> **The data**:
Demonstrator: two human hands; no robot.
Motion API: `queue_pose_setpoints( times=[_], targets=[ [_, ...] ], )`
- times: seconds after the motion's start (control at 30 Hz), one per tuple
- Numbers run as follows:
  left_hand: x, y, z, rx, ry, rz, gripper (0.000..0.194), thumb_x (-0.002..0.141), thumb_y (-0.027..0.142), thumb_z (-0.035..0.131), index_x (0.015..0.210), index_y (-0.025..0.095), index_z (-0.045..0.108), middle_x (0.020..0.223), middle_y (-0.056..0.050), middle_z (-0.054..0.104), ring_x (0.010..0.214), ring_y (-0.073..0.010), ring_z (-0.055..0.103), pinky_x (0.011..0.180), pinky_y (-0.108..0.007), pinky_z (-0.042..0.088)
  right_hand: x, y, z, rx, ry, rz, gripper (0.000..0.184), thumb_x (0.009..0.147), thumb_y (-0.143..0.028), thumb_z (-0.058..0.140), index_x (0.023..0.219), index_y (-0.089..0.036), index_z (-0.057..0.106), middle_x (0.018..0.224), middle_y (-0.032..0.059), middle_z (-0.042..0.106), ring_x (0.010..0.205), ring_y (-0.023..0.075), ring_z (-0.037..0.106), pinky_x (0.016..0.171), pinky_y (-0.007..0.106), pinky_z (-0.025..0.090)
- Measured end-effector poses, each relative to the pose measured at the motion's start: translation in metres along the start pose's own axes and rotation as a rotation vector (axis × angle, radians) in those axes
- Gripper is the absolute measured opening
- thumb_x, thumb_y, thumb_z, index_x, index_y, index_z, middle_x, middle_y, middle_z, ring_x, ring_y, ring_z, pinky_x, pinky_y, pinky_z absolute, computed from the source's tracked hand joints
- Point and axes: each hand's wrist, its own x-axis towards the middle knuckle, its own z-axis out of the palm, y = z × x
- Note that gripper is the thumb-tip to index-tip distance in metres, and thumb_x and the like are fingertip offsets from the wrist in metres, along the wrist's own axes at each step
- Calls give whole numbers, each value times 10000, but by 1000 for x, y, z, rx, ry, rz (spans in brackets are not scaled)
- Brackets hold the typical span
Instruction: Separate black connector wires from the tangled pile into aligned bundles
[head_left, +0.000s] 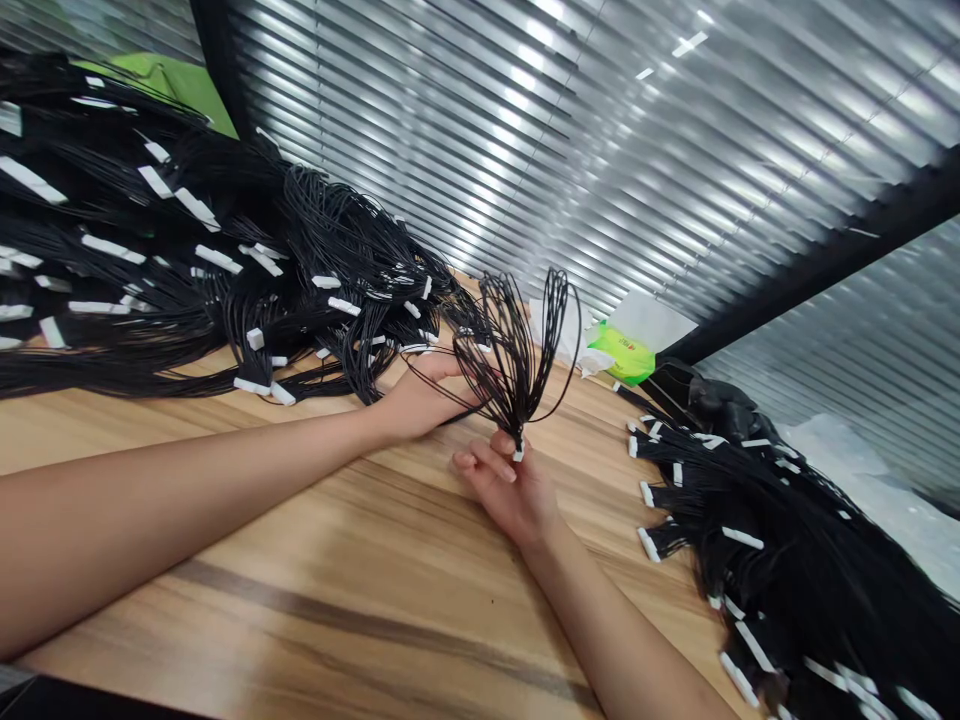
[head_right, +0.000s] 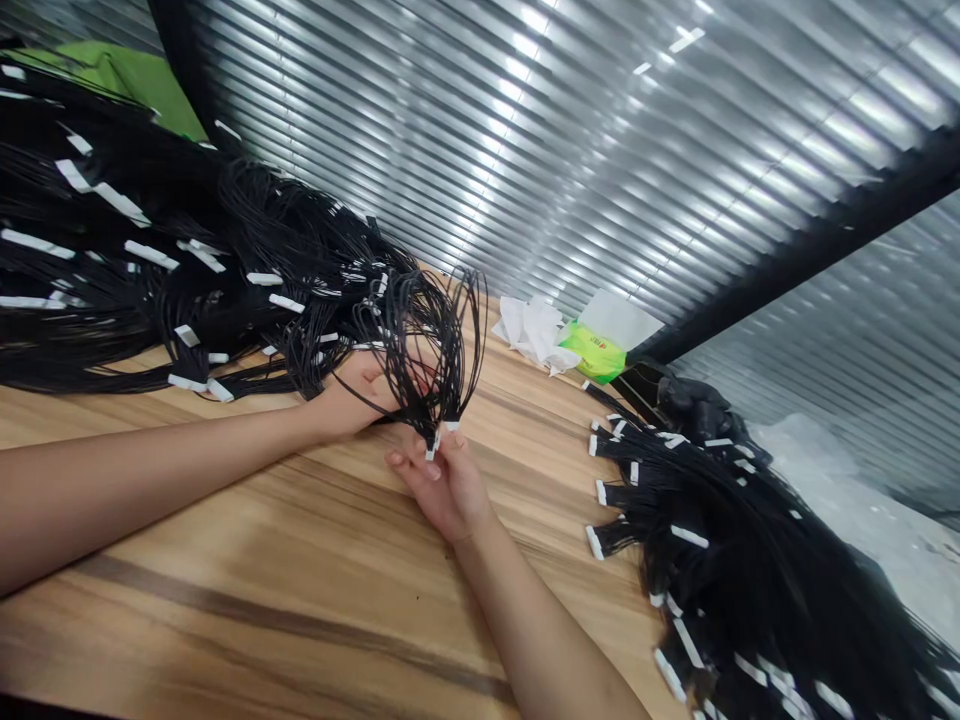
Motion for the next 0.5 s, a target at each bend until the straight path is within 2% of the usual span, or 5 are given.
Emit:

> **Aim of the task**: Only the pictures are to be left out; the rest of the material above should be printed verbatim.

> **Expected answer**:
Demonstrator: two human hands; no robot.
Motion API: `queue_pose_setpoints( times=[_], targets=[ [_, ...] ], )`
- times: seconds after the motion's start (control at 30 Hz), one per tuple
- Numbers run as follows:
  left_hand: x, y, z, rx, ry, rz, gripper (0.000..0.194), thumb_x (-0.002..0.141), thumb_y (-0.027..0.142), thumb_z (-0.035..0.131), index_x (0.015..0.210), index_y (-0.025..0.095), index_z (-0.045..0.108), middle_x (0.020..0.223), middle_y (-0.056..0.050), middle_z (-0.054..0.104), ring_x (0.010..0.214), ring_y (-0.073..0.010), ring_z (-0.055..0.103), pinky_x (0.011..0.180), pinky_y (-0.108..0.007), pinky_z (-0.042..0.088)
  right_hand: x, y, z, rx, ry, rz, gripper (0.000..0.184), thumb_x (0.009..0.147), thumb_y (-0.143..0.028), thumb_z (-0.058..0.140), index_x (0.023..0.219), index_y (-0.089..0.036), index_z (-0.057..0.106), middle_x (0.018..0.224), middle_y (-0.032..0.059), middle_z (-0.042..0.106), ring_x (0.010..0.205), ring_y (-0.023..0.075), ring_z (-0.037..0.106), pinky_x (0.016..0.171), pinky_y (-0.007..0.106), pinky_z (-0.025..0.090)
- Measured end-effector poses, each relative to the pose measured at the motion's start: translation in metres along the start pose's own axes and rotation as a rotation vector (axis × angle, radians) in those axes
- Gripper is the absolute measured opening
- thumb_x, thumb_y, thumb_z, index_x, index_y, index_z, middle_x, middle_y, middle_z, ring_x, ring_y, ring_z, pinky_x, pinky_y, pinky_z absolute, computed from the source's tracked hand joints
- Point and axes: each hand's wrist, its own x-axis towards the middle knuckle, its own z-axis out of the palm, y = z × x
- Note that gripper is the thumb-tip to index-tip distance in metres, and thumb_x and the like are fingertip offsets from the wrist in metres, along the wrist's own axes at each step
- Calls give whole numbers, each value times 10000, but by 1000 for x, y, z, rx, ry, rz (spans in brackets are not scaled)
- Brackets hold the typical span
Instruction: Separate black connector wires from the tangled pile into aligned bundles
[head_left, +0.000s] 
[head_right, +0.000s] 
Motion for the next 0.5 s, a target at each bend until the straight path is within 2% of the usual span, or 5 are given.
Emit:

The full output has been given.